◆ **Your objective**:
Only the lines from the start of the data through the line containing "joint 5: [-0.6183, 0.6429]" should be written out, exactly as they are, with both ends included and the pictures left out.

◆ **Data**:
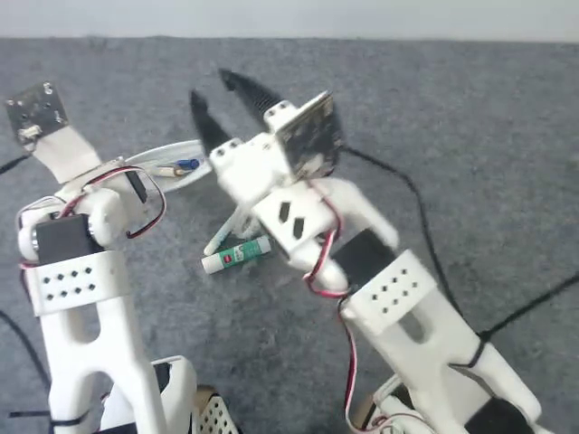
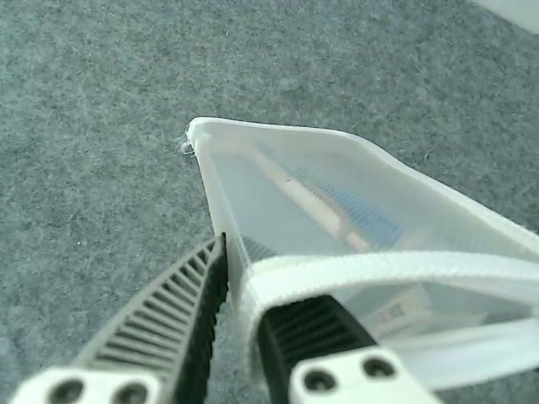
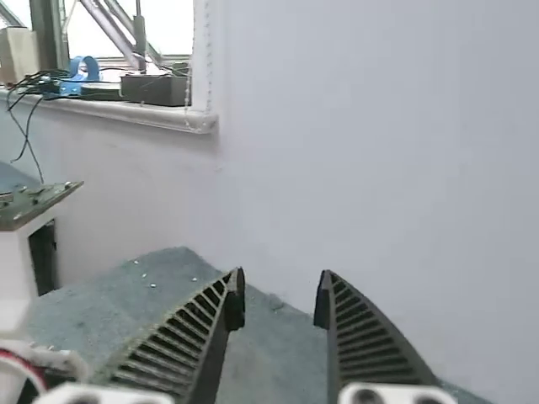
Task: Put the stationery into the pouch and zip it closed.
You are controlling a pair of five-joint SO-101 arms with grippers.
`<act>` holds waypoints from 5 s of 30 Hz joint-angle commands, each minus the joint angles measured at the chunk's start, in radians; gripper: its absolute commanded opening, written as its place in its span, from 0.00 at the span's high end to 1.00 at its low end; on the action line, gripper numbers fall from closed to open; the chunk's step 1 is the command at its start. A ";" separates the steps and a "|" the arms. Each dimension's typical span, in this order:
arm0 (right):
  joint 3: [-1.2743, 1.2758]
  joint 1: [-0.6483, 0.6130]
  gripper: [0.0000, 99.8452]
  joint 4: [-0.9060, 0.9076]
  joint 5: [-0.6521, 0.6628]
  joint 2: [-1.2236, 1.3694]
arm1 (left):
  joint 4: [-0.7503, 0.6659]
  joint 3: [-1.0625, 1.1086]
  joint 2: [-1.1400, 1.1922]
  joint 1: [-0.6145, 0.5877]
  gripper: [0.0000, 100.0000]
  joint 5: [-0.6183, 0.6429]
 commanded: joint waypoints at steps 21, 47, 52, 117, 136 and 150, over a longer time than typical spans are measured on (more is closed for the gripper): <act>-0.164 0.054 0.87 0.616 -0.230 0.131 | -0.002 -0.041 -0.009 -0.153 0.99 -0.006; -0.416 0.065 0.87 0.739 -0.505 0.788 | 0.000 -0.035 -0.008 -0.152 0.99 -0.006; -0.465 0.065 0.87 0.736 -0.505 0.869 | 0.000 -0.035 -0.008 -0.152 0.99 -0.006; -0.890 0.076 0.99 1.187 -0.258 1.043 | 0.000 -0.033 -0.002 -0.150 0.99 -0.008; -0.885 -0.050 0.99 1.508 -0.230 0.710 | 0.000 -0.033 -0.002 -0.149 0.99 -0.008; -0.882 -0.061 0.99 1.531 -0.232 0.680 | -0.002 -0.033 -0.002 -0.149 0.99 -0.008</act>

◆ **Response box**:
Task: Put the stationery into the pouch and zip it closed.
You are controlling a pair of five-joint SO-101 arms with grippers.
`<act>` holds waypoints from 5 s of 30 Hz joint-angle commands, each minus the joint angles measured at the chunk's start, in radians; gripper: its absolute commanded opening, written as its place in its span, from 0.00 at the span's high end to 1.00 at its low end; on the action line, gripper numbers fall from closed to open; the chunk's step 1 is the command at its start. A ";" separates the steps and a "|" the arms. Each dimension's typical span, in this order:
arm0 (right):
  joint 3: [-1.2743, 1.2758]
  joint 1: [-0.6483, 0.6130]
  gripper: [0.0000, 99.8452]
  joint 4: [-0.9060, 0.9076]
  joint 5: [-0.6521, 0.6628]
  joint 2: [-1.2236, 1.3694]
arm1 (left):
  joint 4: [-0.7503, 0.6659]
  joint 3: [-1.0625, 1.1086]
  joint 2: [-1.1400, 1.1922]
  joint 1: [-0.6145, 0.5877]
  gripper: [0.0000, 100.0000]
  joint 5: [-0.6183, 0.6429]

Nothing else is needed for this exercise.